Any such concerted pressure could bind Tokyo’s hands in dealing with a climb in the yen, which would hurt the nation’s export-reliant economy that has been growing but may not be resilient to such a sideswipe.
BBC News
“AI ‘poses less risk to jobs than feared’ says OECD.”
Fewer people’s jobs are likely to be destroyed by artificial intelligence and robots than has been suggested by a much-cited study, an OECD report says. An influential 2013 forecast by Oxford University said that about 47% of jobs in the US in 2010 and 35% in the UK were at «high risk» of being automated over the following 20 years. But the OECD puts the US figure at about 10% and the UK’s at 12%. Even so, it says many more workers face their tasks significantly changing.
The OECD says the previous forecasts exaggerated the impact of automation because they had relied on a broad grouping together of jobs with the same title. Its new analysis, by contrast, takes account of the differences between jobs with the same name. For example, the role of a carpenter can vary greatly depending on what type of projects a worker is involved in, how much autonomy they have, and the size of their employer. Some of those roles may be more vulnerable to automation than others.
The study did, however, flag up that young people could find it harder to find work in future as entry-level posts had a higher risk of automation than jobs requiring more experience. The research was published last month, but attracted little attention until covered by the Financial Times.
The earlier study by Oxford University’s Carl Frey and Michael Osborne formed the basis for projections by the Bank of England, as well as a popular risk-prediction tool by the BBC. It also inspired several other studies that similarly produced high double-digit estimates of the percentage of jobs facing wipe-out.
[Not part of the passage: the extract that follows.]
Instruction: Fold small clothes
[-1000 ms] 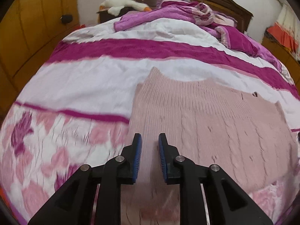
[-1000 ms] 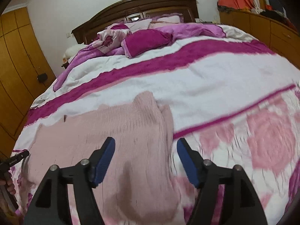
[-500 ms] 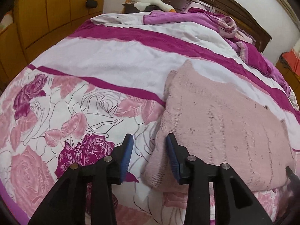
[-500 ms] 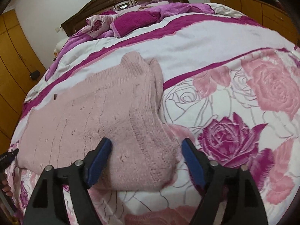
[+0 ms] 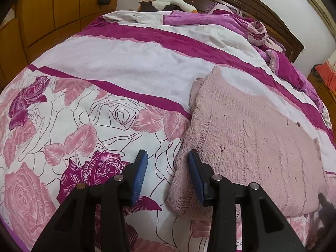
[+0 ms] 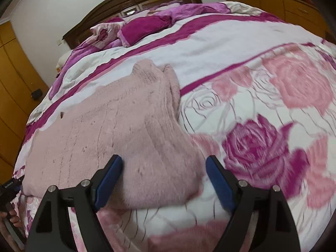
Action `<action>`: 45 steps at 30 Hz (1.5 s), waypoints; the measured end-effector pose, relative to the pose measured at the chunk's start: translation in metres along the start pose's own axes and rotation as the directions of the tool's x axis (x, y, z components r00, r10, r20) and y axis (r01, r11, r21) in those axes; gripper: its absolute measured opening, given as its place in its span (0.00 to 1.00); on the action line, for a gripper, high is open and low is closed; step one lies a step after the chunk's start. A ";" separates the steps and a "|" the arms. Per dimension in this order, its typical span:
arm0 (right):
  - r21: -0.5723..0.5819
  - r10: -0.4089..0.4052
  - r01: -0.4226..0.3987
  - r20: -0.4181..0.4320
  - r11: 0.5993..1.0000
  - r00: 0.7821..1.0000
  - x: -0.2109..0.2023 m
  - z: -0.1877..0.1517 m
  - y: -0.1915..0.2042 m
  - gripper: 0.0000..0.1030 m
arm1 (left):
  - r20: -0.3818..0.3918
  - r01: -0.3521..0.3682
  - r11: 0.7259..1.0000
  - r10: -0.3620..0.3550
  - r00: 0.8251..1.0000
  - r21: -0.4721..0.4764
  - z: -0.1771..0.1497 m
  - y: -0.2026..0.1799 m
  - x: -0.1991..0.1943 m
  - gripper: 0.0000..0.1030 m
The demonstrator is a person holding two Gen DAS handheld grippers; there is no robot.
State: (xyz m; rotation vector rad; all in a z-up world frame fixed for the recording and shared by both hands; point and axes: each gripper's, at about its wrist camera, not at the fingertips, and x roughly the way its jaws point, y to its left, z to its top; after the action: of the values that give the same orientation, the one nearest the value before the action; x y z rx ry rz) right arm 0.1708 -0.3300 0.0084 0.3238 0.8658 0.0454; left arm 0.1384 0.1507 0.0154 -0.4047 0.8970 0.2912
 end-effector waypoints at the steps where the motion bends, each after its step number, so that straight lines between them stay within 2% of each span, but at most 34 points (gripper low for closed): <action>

But the OECD said a variety of factors made some similarly-titled jobs less susceptible to automation than others, depending on whether:
-computers and other human labour-replacing equipment have already been adopted
-the role involves having to deal with complex social relationships, including caring for others and recognising cultural sensitivities
-the post requires lots of creativity and complex reasoning
-the job requires lots of physical manipulation of objects in a constantly changing work environment
Bloomberg
“For Bond Market, Trade-War Armageddon Looks Far From Imminent.”
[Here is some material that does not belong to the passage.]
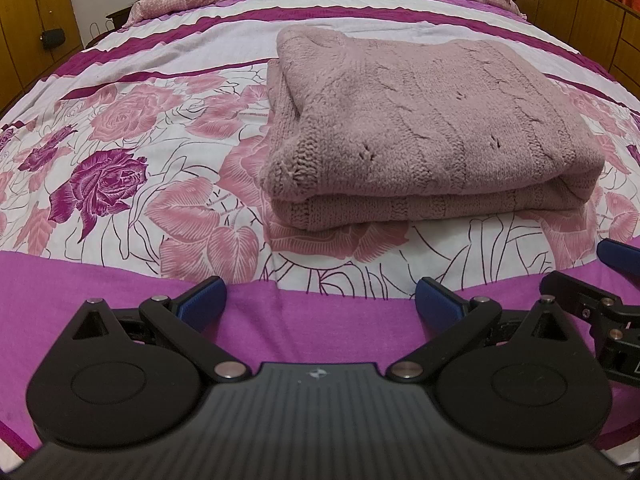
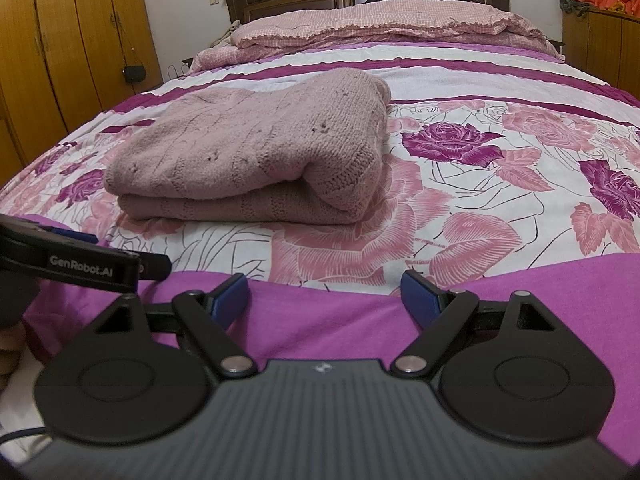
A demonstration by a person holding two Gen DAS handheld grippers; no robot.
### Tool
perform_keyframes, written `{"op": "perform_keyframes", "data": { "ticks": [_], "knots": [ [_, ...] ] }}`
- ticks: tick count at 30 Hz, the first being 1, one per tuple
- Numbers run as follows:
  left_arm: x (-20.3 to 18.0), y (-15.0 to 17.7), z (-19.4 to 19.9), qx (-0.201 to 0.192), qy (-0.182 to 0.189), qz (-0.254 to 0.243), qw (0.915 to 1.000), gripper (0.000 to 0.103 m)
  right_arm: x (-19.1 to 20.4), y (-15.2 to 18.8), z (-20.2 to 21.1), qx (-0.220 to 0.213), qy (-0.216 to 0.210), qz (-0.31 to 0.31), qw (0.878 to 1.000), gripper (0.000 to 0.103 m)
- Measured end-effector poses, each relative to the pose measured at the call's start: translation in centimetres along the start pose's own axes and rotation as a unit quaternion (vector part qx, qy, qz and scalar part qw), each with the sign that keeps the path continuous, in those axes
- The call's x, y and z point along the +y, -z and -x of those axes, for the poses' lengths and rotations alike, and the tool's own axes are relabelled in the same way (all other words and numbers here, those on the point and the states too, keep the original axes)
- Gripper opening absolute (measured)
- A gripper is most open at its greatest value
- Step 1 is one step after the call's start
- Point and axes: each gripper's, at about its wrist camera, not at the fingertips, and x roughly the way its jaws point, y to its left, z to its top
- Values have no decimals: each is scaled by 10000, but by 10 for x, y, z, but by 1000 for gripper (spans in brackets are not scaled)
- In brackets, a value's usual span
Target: Fold small clothes
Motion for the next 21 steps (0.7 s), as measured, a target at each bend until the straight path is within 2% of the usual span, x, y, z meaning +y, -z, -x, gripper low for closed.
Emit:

The U.S. Treasury market has yet to buy fully into the fear that’s sending equities sliding — that the world is on the precipice of a trade war.
The S&P 500 is down about 8 percent from its intraday high in March amid escalating trade tensions, while the benchmark 10-year Treasury yield has dropped less than 0.20 percentage point in that period, suggesting the debt is seeing only marginal haven buying.
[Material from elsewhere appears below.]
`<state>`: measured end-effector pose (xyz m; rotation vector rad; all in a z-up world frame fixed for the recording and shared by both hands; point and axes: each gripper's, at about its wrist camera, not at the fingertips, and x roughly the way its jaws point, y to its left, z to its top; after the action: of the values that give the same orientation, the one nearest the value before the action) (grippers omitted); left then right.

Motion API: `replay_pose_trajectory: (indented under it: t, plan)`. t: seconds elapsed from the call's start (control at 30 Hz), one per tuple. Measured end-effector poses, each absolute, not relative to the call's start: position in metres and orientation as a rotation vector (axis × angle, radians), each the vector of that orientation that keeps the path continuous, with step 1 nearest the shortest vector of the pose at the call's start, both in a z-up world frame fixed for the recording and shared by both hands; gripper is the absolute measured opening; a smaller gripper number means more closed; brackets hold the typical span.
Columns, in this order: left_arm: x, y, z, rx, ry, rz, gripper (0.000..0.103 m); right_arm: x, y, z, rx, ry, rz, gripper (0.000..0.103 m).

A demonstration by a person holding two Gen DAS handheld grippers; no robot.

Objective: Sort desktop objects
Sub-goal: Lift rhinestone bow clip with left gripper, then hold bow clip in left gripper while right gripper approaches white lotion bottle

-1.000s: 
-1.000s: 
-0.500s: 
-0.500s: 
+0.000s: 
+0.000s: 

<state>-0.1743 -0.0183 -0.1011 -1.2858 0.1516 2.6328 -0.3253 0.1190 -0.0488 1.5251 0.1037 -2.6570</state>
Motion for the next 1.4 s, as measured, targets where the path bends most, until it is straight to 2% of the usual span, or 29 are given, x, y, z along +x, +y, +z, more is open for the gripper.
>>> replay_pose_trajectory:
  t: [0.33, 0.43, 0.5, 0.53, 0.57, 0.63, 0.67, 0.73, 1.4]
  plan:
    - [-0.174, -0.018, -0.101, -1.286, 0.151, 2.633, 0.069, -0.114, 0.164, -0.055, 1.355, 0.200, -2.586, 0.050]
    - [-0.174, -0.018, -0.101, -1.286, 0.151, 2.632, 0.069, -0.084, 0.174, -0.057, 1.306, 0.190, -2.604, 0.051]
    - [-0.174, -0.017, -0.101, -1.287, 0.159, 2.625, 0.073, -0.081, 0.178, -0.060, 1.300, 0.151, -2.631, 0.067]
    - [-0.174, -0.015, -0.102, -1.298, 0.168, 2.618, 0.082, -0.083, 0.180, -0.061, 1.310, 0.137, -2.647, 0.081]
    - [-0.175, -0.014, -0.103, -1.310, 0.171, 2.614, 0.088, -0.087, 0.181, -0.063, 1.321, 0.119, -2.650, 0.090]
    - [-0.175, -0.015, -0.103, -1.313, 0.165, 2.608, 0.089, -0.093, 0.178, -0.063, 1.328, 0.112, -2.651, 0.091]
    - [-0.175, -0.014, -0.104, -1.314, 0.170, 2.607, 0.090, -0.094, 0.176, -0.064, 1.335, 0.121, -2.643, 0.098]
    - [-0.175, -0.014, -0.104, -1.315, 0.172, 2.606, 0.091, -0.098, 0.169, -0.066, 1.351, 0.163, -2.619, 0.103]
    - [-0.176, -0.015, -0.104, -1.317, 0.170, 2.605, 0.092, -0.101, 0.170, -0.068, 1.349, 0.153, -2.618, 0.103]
For strategists following the world’s biggest bond market, the relative calm shows the market expects that U.S. protectionist measures — and retaliation by China and other countries — will fail to derail global economic growth or deter the Federal Reserve from hiking rates.
“Calmer heads are prevailing in the bond market with participants there realizing that the end game is likely to be much less onerous than what are in the initial proposals,” Marty Mitchell, an independent strategist, wrote in a note Wednesday. “The bond market seems also to be taking the view that the economic impact of any future changes in tariffs from either side is going to be fairly minimal.”
Shares slumped Wednesday as China said it would levy an additional 25 percent levy on around $50 billion of U.S. imports, including soybeans, automobiles, chemicals and aircraft, in response to proposed American duties. Ten-year Treasury yields fell about 1 basis point to 2.77 percent, well within the range of the past week.
That’s not to say traders haven’t been busy. Even as the decline in yields has been contained, volume Wednesday morning is about twice the normal level, according to Jim Vogel, a strategist at FTN Financial Capital Markets.